Re: [PATCH v2 1/6] iommu/vt-d: Setup scalable mode context entry in probe path

From: Baolu Lu
Date: Sat Dec 09 2023 - 02:58:21 EST


On 12/8/23 4:50 PM, Tian, Kevin wrote:
From: Lu Baolu <baolu.lu@xxxxxxxxxxxxxxx>
Sent: Tuesday, December 5, 2023 9:22 AM

@@ -304,6 +304,11 @@ int intel_pasid_setup_first_level(struct intel_iommu
*iommu,
return -EINVAL;
}

+ if (intel_pasid_setup_sm_context(dev, true)) {
+ dev_err(dev, "Context entry is not configured\n");
+ return -ENODEV;
+ }
+
spin_lock(&iommu->lock);
pte = intel_pasid_get_entry(dev, pasid);
if (!pte) {
@@ -384,6 +389,11 @@ int intel_pasid_setup_second_level(struct
intel_iommu *iommu,
return -EINVAL;
}

+ if (intel_pasid_setup_sm_context(dev, true)) {
+ dev_err(dev, "Context entry is not configured\n");
+ return -ENODEV;
+ }
+
pgd = domain->pgd;
agaw = iommu_skip_agaw(domain, iommu, &pgd);
if (agaw < 0) {
@@ -505,6 +515,11 @@ int intel_pasid_setup_pass_through(struct
intel_iommu *iommu,
u16 did = FLPT_DEFAULT_DID;
struct pasid_entry *pte;

+ if (intel_pasid_setup_sm_context(dev, true)) {
+ dev_err(dev, "Context entry is not configured\n");
+ return -ENODEV;
+ }
+
spin_lock(&iommu->lock);
pte = intel_pasid_get_entry(dev, pasid);
if (!pte) {

instead of replicating the invocation in all three stubs it's simpler to
do once in dmar_domain_attach_device() for all of them.

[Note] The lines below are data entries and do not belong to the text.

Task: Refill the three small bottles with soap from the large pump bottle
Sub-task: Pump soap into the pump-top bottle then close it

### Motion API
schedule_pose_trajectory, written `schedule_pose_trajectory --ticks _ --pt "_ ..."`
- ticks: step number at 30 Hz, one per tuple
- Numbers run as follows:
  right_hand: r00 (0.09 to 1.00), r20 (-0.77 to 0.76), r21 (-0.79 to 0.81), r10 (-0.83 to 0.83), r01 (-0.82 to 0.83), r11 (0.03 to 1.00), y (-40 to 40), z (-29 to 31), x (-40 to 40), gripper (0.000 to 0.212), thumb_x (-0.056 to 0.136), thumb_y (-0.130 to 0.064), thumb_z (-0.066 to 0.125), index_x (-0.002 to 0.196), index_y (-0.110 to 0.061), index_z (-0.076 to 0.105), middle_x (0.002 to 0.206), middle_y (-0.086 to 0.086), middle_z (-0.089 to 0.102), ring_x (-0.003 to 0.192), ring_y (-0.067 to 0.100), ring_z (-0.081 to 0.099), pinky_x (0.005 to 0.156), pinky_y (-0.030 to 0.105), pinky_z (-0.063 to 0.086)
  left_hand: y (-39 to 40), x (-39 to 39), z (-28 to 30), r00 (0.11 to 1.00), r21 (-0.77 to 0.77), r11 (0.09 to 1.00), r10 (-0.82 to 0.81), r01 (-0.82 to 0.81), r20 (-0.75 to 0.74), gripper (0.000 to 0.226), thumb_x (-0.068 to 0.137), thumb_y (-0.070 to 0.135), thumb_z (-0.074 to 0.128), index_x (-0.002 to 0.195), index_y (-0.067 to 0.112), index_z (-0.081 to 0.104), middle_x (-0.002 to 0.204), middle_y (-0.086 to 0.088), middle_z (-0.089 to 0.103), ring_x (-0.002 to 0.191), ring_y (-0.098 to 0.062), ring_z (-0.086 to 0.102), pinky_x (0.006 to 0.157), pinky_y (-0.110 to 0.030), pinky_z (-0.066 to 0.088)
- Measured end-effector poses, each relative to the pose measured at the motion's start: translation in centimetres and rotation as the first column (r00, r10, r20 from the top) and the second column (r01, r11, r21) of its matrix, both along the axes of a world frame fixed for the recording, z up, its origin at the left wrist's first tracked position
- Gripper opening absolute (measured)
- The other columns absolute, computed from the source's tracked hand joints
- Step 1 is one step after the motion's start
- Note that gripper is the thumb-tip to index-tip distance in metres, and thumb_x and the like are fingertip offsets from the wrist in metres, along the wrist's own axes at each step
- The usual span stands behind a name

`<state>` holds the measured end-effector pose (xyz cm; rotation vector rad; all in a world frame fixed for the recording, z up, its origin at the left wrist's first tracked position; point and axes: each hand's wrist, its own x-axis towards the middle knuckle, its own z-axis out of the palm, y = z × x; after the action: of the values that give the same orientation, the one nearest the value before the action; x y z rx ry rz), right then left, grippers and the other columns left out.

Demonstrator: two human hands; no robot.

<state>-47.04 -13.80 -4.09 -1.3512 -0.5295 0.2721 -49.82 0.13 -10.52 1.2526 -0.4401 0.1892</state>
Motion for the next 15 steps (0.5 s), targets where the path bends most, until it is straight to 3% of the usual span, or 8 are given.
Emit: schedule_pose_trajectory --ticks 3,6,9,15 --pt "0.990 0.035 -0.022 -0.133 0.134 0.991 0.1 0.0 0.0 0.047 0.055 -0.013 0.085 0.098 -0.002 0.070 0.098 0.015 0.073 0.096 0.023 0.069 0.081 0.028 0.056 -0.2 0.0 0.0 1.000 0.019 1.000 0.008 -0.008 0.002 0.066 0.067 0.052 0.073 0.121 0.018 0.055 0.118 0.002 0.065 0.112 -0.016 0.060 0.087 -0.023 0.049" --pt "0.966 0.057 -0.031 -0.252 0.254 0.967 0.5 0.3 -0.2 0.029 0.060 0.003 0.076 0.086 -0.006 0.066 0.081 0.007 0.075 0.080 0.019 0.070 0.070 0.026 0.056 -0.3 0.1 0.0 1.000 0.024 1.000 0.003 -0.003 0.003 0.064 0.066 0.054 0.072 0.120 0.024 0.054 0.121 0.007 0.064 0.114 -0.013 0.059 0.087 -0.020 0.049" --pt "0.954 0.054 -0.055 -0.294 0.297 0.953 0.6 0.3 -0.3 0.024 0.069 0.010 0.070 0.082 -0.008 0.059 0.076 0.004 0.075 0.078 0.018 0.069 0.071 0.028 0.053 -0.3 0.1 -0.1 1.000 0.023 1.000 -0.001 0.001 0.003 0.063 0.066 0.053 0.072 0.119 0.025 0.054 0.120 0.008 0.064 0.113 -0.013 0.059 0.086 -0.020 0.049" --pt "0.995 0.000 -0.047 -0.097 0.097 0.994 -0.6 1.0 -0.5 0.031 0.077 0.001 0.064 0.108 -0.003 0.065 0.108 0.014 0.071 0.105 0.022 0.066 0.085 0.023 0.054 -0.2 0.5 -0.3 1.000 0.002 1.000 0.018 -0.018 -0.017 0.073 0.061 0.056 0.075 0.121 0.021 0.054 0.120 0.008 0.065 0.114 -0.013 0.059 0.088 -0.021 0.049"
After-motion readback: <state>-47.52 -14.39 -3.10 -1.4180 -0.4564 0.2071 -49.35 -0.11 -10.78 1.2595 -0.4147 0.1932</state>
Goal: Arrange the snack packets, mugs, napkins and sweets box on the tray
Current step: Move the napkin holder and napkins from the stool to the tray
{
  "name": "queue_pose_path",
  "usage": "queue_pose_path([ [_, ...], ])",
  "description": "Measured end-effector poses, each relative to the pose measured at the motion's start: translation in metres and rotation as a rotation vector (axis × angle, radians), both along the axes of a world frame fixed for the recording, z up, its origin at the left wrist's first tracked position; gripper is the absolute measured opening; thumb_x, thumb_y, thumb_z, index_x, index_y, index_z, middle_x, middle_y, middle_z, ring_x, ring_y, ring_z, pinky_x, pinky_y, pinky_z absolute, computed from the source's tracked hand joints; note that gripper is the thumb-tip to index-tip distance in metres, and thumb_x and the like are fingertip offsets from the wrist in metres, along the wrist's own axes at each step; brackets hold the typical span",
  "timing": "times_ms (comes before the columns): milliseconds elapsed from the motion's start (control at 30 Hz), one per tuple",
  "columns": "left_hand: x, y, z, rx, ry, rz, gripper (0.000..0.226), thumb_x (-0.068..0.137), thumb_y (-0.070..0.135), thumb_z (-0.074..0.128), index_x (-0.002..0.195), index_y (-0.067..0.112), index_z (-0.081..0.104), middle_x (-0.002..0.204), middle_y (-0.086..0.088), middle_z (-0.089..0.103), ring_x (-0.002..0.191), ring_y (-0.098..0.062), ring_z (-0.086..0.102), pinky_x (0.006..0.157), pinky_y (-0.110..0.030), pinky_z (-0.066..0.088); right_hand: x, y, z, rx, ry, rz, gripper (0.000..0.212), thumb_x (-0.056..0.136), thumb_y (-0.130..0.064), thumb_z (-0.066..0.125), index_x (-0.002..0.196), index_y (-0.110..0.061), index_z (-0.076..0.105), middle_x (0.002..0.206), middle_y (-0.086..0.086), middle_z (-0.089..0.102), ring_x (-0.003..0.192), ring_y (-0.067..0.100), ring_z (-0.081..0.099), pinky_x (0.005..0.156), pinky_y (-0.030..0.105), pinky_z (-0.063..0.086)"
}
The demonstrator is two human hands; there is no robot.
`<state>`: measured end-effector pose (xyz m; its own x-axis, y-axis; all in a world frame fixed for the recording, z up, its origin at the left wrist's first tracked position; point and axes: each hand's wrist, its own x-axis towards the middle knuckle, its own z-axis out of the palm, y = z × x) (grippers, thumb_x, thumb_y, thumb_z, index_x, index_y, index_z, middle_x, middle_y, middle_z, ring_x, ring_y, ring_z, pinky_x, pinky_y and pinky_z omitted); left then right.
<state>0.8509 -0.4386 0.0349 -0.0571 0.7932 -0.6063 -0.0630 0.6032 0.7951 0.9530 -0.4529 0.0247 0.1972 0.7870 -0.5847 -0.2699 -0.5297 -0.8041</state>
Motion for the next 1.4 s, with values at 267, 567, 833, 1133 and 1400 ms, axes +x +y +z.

It's not good to repeat the code. Perhaps we can add this check to
intel_pasid_get_entry()? The rule is that you can't get the pasid entry
if the context is copied.

Then put the deferred check outside of intel_pasid_setup_sm_context()
instead of using a Boolean flag

Okay, that's more readable.

@@ -623,6 +638,11 @@ int intel_pasid_setup_nested(struct intel_iommu
*iommu, struct device *dev,
return -EINVAL;
}

+ if (intel_pasid_setup_sm_context(dev, true)) {
+ dev_err_ratelimited(dev, "Context entry is not configured\n");
+ return -ENODEV;
+ }
+

Do we support nested in kdump?

No.


+
+ /*
+ * Cache invalidation for changes to a scalable-mode context table
+ * entry.
+ *
+ * Section 6.5.3.3 of the VT-d spec:
+ * - Device-selective context-cache invalidation;
+ * - Domain-selective PASID-cache invalidation to affected domains
+ * (can be skipped if all PASID entries were not-present);
+ * - Domain-selective IOTLB invalidation to affected domains;
+ * - Global Device-TLB invalidation to affected functions.
+ *
+ * For kdump cases, old valid entries may be cached due to the
+ * in-flight DMA and copied pgtable, but there is no unmapping
+ * behaviour for them, thus we need explicit cache flushes for all
+ * affected domain IDs and PASIDs used in the copied PASID table.
+ * Given that we have no idea about which domain IDs and PASIDs
were
+ * used in the copied tables, upgrade them to global PASID and IOTLB
+ * cache invalidation.
+ *
+ * For kdump case, at this point, the device is supposed to finish
+ * reset at its driver probe stage, so no in-flight DMA will exist,
+ * and we don't need to worry anymore hereafter.
+ */
+ if (context_copied(iommu, bus, devfn)) {
+ context_clear_entry(context);
+ clear_context_copied(iommu, bus, devfn);
+ iommu->flush.flush_context(iommu, 0,
+ (((u16)bus) << 8) | devfn,
+ DMA_CCMD_MASK_NOBIT,
+ DMA_CCMD_DEVICE_INVL);
+ qi_flush_pasid_cache(iommu, 0, QI_PC_GLOBAL, 0);
+ iommu->flush.flush_iotlb(iommu, 0, 0, 0,
DMA_TLB_GLOBAL_FLUSH);
+ devtlb_invalidation_with_pasid(iommu, dev,
IOMMU_NO_PASID);
+ }

I don't see this logic from existing code. If it's a bug fix then
please send it separately first.

This code originates from domain_context_mapping_one(). It's not a bug
fix.

+
+ context_entry_set_pasid_table(context, dev);

and here is additional change to the context entry. Why is the
context cache invalidated in the start?

The previous context entry may be copied from a previous kernel.
Therefore, we need to tear down the entry and flush the caches before
reusing it.


+
+static int pci_pasid_table_setup(struct pci_dev *pdev, u16 alias, void *data)
+{
+ struct device *dev = data;
+
+ if (dev != &pdev->dev)
+ return 0;

what is it for? the existing domain_context_mapping_cb() doesn't have
this check then implying a behavior change.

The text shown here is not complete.